TASK BRIEF ::
Print the listing below again, exactly. Skip the pictures.

━━━━━ DATA BELOW ━━━━━

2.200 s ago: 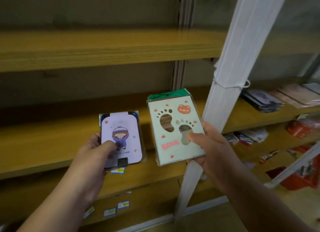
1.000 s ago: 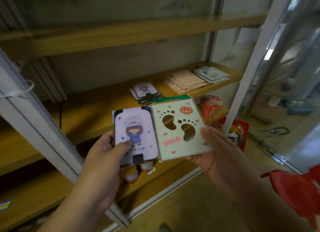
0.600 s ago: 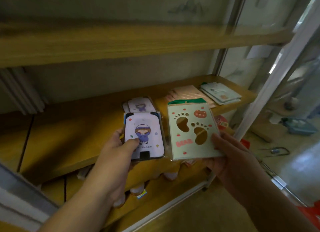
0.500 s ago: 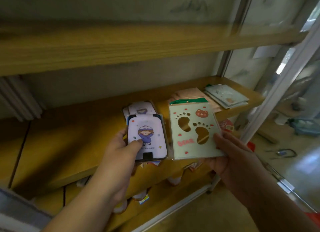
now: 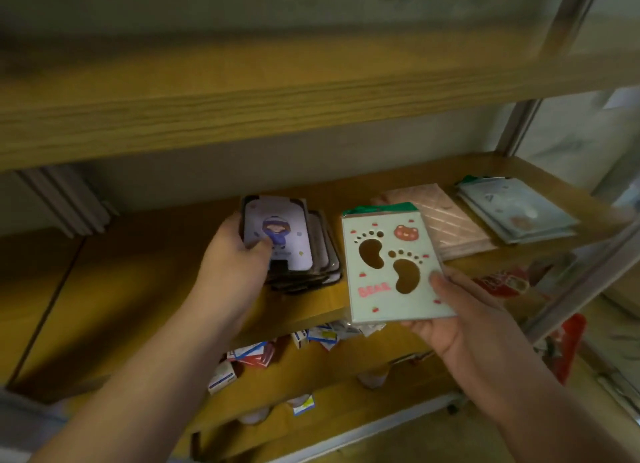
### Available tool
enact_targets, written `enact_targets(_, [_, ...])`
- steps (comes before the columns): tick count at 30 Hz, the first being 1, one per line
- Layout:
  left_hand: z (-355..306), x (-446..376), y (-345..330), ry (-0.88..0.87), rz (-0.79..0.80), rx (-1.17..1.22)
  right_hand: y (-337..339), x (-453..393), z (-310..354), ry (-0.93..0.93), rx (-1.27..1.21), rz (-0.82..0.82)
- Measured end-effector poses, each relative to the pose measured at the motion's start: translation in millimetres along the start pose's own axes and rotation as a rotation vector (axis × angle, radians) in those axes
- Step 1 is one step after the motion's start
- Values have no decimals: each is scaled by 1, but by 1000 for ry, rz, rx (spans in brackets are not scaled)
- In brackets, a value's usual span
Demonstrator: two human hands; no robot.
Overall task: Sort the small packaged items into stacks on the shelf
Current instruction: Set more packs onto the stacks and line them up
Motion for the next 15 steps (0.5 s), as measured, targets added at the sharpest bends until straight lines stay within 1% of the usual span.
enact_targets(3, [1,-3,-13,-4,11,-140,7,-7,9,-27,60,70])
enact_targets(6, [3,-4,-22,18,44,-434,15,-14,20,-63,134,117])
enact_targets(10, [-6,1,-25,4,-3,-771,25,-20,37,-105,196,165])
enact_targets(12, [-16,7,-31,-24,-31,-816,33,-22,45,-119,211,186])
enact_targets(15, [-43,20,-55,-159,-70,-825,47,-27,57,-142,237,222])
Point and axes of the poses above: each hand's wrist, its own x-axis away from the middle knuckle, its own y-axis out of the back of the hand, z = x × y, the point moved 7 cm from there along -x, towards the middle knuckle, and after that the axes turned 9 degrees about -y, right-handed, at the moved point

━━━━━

FINAL ANSWER ::
2.200 s ago: 
1.000 s ago: 
0.600 s ago: 
0.500 s ago: 
now: 
### Available tool
enact_targets, written `enact_targets(_, [_, ...])`
- steps (comes before the columns): tick count at 30 Hz, the first being 1, one per line
- Layout:
  left_hand: z (-355..306), x (-446..376), y (-345..330), ry (-0.88..0.87), rz (-0.79..0.80), rx (-1.17..1.22)
  right_hand: y (-337..339), x (-453..393), z (-310..354), ry (-0.93..0.93), rx (-1.27..1.21), rz (-0.82..0.82)
- Measured end-effector poses, each relative to the pose measured at the motion's start: translation in millimetres along the start pose's own axes and rotation as a rotation vector (axis × angle, radians) in those axes
- Step 1 is one step after the motion's start
- Values have no decimals: each is scaled by 1, but by 1000 for ry, rz, rx (spans in brackets are not scaled)
- In brackets, a value's usual span
Demonstrator: two human hands; no robot.
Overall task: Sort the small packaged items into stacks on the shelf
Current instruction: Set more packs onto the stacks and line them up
Motion for the next 15 steps (0.5 s), as measured, targets added at the sharpest bends until straight lines stay within 1% of the usual span.
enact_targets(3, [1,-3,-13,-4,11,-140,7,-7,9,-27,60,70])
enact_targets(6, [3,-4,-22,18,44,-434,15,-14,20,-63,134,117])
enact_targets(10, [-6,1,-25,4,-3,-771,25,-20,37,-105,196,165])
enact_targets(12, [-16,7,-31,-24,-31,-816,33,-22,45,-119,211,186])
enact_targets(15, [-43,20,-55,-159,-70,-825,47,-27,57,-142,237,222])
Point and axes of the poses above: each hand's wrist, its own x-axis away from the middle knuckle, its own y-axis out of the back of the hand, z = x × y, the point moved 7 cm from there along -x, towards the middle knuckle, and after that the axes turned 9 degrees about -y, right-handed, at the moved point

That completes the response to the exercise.